A friend sent me a tantalizing press release concerning a study run by UCLA and the Buck Institute, which claims that a “Small trial by UCLA and Buck Institute succeeds using ‘systems approach’ to memory disorders.” (Note direct quotes from the press release will appear here in italics.)
Wow, a cure for memory disorder! In amazement, I stop reading.
So has UCLA had the major breakthrough we’ve all been waiting for and were told was years away?
And what is a systems approach?
I start reading again until I understand that what was involved was a “36-point therapeutic program that involves comprehensive diet changes, brain stimulation, exercise, sleep optimization, specific pharmaceuticals and vitamins, and multiple additional steps that affect brain chemistry.” This program was devised by Dr. Dale Bredesen of the UCLA Mary S. Easton Center for Alzheimer’s Disease Research and the Buck Institute for Research on Aging.

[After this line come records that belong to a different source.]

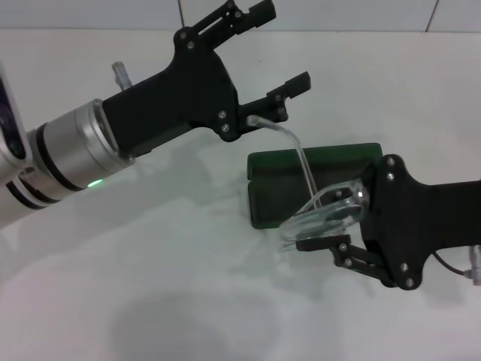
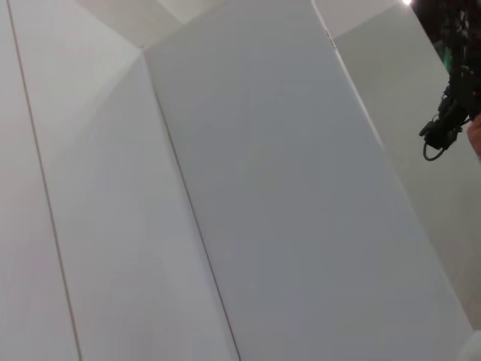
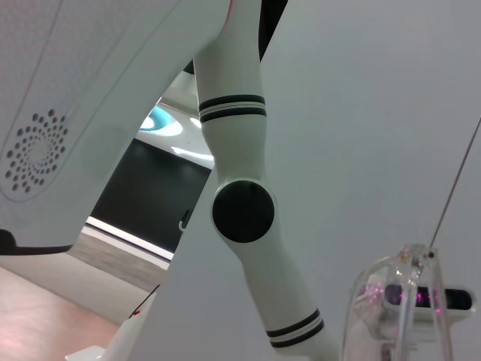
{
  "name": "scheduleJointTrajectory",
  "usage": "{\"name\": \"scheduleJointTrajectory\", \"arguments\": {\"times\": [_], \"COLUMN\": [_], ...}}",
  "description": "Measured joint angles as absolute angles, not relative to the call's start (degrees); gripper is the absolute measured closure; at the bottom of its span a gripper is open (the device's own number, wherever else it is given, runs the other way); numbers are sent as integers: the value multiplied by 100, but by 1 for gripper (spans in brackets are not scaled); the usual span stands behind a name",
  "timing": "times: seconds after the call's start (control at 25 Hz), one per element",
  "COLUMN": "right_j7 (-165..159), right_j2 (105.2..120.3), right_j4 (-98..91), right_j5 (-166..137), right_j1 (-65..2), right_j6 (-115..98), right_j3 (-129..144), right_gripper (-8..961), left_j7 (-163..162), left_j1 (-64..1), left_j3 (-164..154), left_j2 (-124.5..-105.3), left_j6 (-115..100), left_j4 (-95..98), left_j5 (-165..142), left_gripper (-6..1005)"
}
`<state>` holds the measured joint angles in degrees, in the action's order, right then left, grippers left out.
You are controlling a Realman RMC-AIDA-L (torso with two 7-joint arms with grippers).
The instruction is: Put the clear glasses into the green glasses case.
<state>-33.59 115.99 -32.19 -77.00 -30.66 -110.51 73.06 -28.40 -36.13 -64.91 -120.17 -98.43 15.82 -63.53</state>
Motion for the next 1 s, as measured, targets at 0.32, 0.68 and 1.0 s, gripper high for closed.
{"name": "scheduleJointTrajectory", "arguments": {"times": [0.32, 0.68, 1.0], "right_j7": [-3357, -3367, -3391], "right_j2": [11622, 11618, 11618], "right_j4": [-3042, -3017, -3014], "right_j5": [-7644, -7342, -7286], "right_j1": [-3255, -3278, -3279], "right_j6": [-10626, -10243, -10046], "right_j3": [7573, 7731, 7747], "right_gripper": [808, 806, 803], "left_j7": [-2839, -2838, -2838], "left_j1": [-3679, -3691, -3669], "left_j3": [-6513, -6513, -6522], "left_j2": [-12032, -12032, -12032], "left_j6": [-9843, -9853, -9859], "left_j4": [1591, 1572, 1557], "left_j5": [-6387, -6406, -6415], "left_gripper": [203, 203, 203]}}
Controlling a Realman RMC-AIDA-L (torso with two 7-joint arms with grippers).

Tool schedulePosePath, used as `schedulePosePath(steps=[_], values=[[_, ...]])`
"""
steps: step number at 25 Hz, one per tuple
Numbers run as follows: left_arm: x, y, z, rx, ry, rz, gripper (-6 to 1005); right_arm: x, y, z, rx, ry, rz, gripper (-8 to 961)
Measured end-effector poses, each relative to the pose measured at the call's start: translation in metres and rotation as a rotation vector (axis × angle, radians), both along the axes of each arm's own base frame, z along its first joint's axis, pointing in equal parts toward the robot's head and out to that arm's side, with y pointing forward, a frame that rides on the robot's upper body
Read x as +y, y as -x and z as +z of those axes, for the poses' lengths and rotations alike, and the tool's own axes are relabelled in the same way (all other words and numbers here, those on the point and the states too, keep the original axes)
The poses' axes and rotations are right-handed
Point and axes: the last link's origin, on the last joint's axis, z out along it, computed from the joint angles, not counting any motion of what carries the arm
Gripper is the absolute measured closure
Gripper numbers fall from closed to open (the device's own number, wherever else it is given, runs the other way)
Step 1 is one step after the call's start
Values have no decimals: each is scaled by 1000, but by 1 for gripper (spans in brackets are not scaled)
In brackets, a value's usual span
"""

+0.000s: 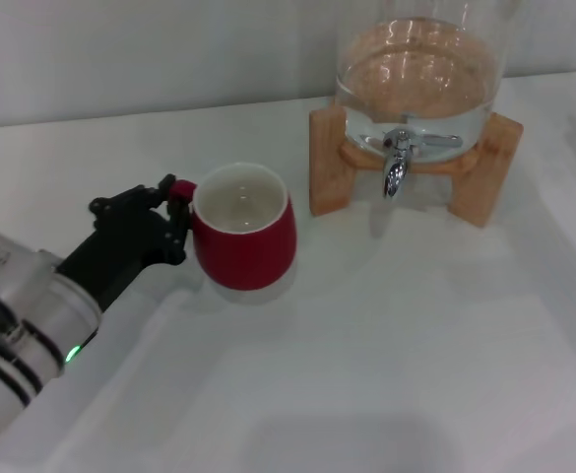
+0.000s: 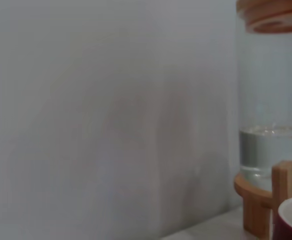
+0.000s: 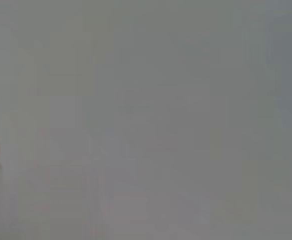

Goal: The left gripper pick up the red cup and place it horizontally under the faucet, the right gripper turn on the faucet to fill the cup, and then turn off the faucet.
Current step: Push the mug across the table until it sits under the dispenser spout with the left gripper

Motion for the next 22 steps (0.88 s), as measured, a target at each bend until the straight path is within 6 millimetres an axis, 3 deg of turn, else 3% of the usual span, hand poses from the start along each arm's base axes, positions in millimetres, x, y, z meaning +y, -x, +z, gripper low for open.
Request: schedulePosePath(steps=[22], values=[[12,-38,-38,132,164,56,833,-1,12,-15,-20,57,68,336]])
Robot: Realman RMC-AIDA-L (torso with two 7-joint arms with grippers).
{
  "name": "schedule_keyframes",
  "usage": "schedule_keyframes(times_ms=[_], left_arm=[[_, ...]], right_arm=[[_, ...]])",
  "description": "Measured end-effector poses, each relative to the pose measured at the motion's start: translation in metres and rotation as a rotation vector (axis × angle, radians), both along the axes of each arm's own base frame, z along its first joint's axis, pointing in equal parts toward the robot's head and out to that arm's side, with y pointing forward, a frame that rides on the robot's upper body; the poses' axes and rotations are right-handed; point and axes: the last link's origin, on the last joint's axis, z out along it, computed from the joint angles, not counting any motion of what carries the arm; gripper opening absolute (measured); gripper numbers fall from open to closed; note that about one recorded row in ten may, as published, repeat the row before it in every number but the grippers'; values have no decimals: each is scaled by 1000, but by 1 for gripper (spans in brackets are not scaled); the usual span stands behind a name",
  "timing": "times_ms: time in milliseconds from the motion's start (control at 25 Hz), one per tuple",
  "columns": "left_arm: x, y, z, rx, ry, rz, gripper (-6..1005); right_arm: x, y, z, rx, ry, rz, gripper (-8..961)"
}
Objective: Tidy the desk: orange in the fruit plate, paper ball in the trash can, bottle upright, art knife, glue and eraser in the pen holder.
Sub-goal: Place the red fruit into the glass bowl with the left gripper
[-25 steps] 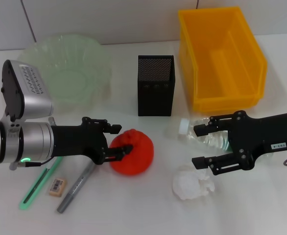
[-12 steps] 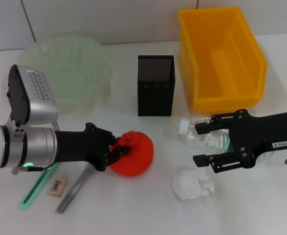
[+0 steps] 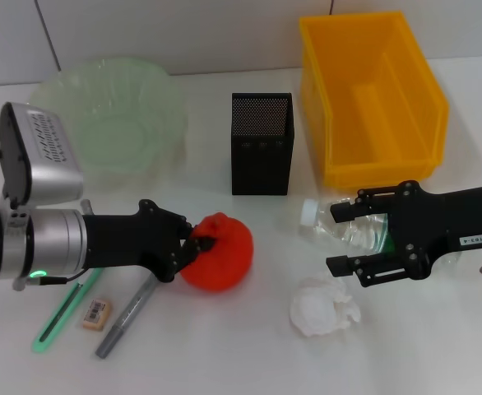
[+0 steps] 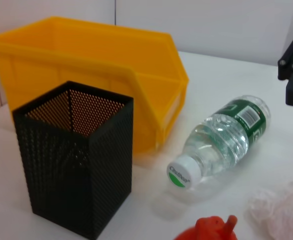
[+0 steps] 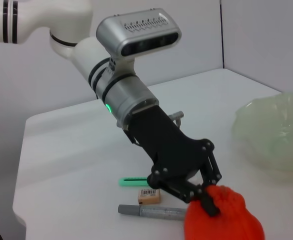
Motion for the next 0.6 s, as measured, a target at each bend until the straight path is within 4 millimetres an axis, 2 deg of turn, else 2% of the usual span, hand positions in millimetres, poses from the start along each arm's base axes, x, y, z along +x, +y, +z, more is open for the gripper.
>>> schedule_keyframes(times_ms=[200, 400, 440, 600], left_arm=[[5, -4, 16, 33, -23, -11, 72], [7, -5, 21, 45, -29, -18, 61], [10, -7, 32, 82, -38, -27, 59], [10, -2, 45, 134, -57, -9, 50]], right_arm=[[0, 0, 0, -1, 1, -2, 768], [-1, 1, 0, 1, 1, 1, 768], [-1, 1, 0, 0, 0, 2, 768], [-2, 1, -1, -2, -1, 5, 768]])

The real science involved here sounds controversial and is far beyond my ability to analyze. Most of us have been told that Alzheimer’s is caused by sticky plaque build up in the brain but Dr. Bredesen conducted a study that found “that Alzheimer’s stems from an imbalance in nerve cell signaling.” Therefore Bredesen says that “a broader-based therapeutic approach, rather than a single drug that aims at a single target, may be feasible and potentially more effective for the treatment of cognitive decline due to Alzheimer’s.”
And golly, 90% of those in the USCLA study “displayed subjective or objective improvement in their memories beginning within three to six months.”

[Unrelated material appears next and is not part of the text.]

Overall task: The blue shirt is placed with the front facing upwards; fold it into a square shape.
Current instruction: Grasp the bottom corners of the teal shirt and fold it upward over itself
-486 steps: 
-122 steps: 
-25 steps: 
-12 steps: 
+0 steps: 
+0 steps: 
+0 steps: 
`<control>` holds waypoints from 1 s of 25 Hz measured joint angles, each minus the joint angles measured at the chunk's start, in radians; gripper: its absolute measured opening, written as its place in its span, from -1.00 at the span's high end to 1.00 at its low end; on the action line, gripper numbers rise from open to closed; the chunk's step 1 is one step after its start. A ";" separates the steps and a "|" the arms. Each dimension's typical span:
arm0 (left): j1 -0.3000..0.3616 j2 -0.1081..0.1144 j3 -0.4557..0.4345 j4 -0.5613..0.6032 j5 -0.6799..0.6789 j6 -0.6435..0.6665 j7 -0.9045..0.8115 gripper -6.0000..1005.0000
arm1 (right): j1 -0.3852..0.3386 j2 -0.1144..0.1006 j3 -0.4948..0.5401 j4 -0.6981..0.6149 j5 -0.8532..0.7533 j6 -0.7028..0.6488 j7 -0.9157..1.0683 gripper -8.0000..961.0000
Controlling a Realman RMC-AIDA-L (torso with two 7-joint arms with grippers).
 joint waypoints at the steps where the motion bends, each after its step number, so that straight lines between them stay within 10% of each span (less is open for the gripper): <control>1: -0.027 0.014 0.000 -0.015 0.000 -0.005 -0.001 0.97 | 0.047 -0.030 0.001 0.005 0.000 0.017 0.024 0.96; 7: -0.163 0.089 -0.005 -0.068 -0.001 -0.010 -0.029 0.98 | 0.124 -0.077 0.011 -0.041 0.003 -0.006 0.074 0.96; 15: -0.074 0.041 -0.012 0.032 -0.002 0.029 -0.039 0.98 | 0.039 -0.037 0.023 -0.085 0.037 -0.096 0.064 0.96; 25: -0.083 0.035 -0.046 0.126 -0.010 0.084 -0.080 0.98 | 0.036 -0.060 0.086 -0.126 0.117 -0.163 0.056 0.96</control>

A problem is that that there were only ten patients in the study. Having just read Thinking Fast and Slow by Daniel Kahneman, I am hypersensitive to misleading studies in general and studies with overly small pools of participants in particular. Ten patients is a pretty small pool.
Then there are the “patients” themselves as described in the press release:
Patient 1 had two years of progressive memory loss. She was considering quitting her job, which involved analyzing data and writing reports, she got disoriented driving, and she mixed up the names of her pets.

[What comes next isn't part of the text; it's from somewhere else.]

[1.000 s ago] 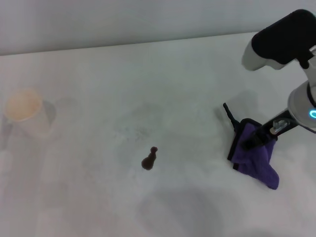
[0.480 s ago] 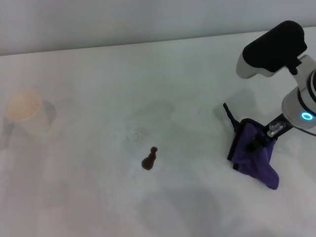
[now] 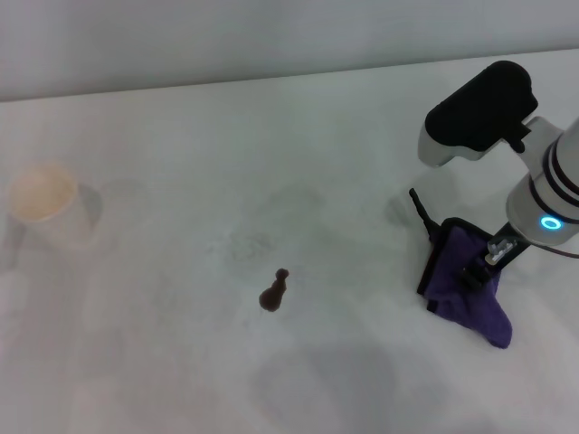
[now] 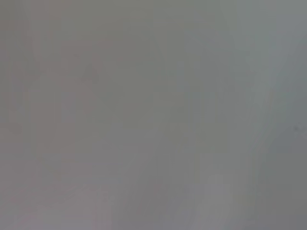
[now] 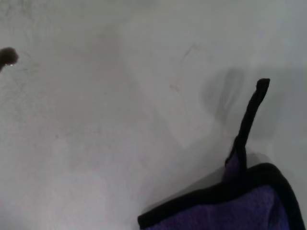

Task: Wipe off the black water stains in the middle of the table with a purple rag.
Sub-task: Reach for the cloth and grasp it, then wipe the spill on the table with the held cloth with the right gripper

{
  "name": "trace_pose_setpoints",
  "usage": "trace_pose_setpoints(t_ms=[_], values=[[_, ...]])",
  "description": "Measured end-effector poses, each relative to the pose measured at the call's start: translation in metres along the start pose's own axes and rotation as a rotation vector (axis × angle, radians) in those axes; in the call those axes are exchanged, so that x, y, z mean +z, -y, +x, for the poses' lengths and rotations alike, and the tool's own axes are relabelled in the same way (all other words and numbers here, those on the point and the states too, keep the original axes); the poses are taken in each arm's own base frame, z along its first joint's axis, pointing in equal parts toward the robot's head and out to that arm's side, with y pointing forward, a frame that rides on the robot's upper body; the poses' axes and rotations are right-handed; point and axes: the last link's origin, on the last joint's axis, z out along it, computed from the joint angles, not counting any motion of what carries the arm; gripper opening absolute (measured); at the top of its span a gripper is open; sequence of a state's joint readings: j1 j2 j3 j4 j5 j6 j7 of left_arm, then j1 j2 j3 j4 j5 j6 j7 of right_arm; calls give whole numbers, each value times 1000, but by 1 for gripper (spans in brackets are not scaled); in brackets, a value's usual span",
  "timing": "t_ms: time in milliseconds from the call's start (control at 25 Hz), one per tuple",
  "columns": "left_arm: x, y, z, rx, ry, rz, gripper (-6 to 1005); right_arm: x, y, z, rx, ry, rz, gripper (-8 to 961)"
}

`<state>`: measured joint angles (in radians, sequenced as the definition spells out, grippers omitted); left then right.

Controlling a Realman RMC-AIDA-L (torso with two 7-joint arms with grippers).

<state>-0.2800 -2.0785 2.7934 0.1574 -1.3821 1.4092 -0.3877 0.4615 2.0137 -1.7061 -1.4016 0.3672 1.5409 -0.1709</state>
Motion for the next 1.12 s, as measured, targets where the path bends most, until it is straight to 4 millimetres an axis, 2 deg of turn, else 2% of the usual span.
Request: trace_pose_setpoints(t_ms=[240,360,480,600,880,1120], values=[[2,-1,1,0,-4,-5,877,-3,1,-4,-7,16,3,384],[2,-1,1,1,-5,-4,877,-4,1,-6,-7,27,6,269],[2,1,1,1,-7,3,877,-11,0,-12,-23,62,11,154],[2,1,2,1,-9,7,877,-21,-5,-19,-58,106,11,88],[4,1,2,2,-12,4,877,-51,-42,-49,-226,243,-95,90],[11,-3,4,0,-21,-13,877,-43,-82,-67,-401,299,-96,89]])
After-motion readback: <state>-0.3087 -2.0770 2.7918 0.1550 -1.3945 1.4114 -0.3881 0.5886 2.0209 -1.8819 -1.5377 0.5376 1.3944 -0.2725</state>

Patient 2 kept forgetting once-familiar faces at work, forgot his gym locker combination and had to have his assistants constantly remind him of his work schedule.
Patient 3’s memory was so bad that she used an iPad to record everything, then forgot her password.
These three patients sound like Ralph at least five years ago, back when we were still joking about his memory slips. Actually they sound a lot like me right now.
Basically the pool was made up of “patients with memory loss associated with Alzheimer’s disease, amnestic mild cognitive impairment or subjective cognitive impairment (in which the patient reports cognitive problems.” No surprise that the “One patient who had been diagnosed with late stage Alzheimer’s did not improve.”
But still, that most did improve is good news.
The bigger problem for me is the breadth and intensity of demands from participants (and those who care for them). Bredesen’s program requirements include:
- eliminating all simple carbohydrates, gluten and processed food from her diet, and eating more vegetables, fruits and non-farmed fish
- meditating twice a day and beginning yoga to reduce stress
- sleeping seven to eight hours per night, up from four to five
- taking melatonin, methylcobalamin, vitamin D3, fish oil and coenzyme Q10 each day
- optimizing oral hygiene using an electric flosser and electric toothbrush
- reinstating hormone replacement therapy, which had previously been discontinued
- fasting for a minimum of 12 hours between dinner and breakfast, and for a minimum of three hours between dinner and bedtime
- exercising for a minimum of 30 minutes, four to six days per week
Bredesen said the program’s downsides are its complexity and that the burden falls on patients and caregivers to follow it. In the study, none of the patients was able to stick to the entire protocol. Their most common complaints were the diet and lifestyle changes, and having to take multiple pills each day.
The good news, though, said Bredesen, are the side effects: “It is noteworthy that the major side effects of this therapeutic system are improved health and an improved body mass index, a stark contrast to the side effects of many drugs.”
Just reading this explanation exhausted me. Call me lazy, call me selfish, but I can’t see Ralph and me signing up for this regimen any time soon.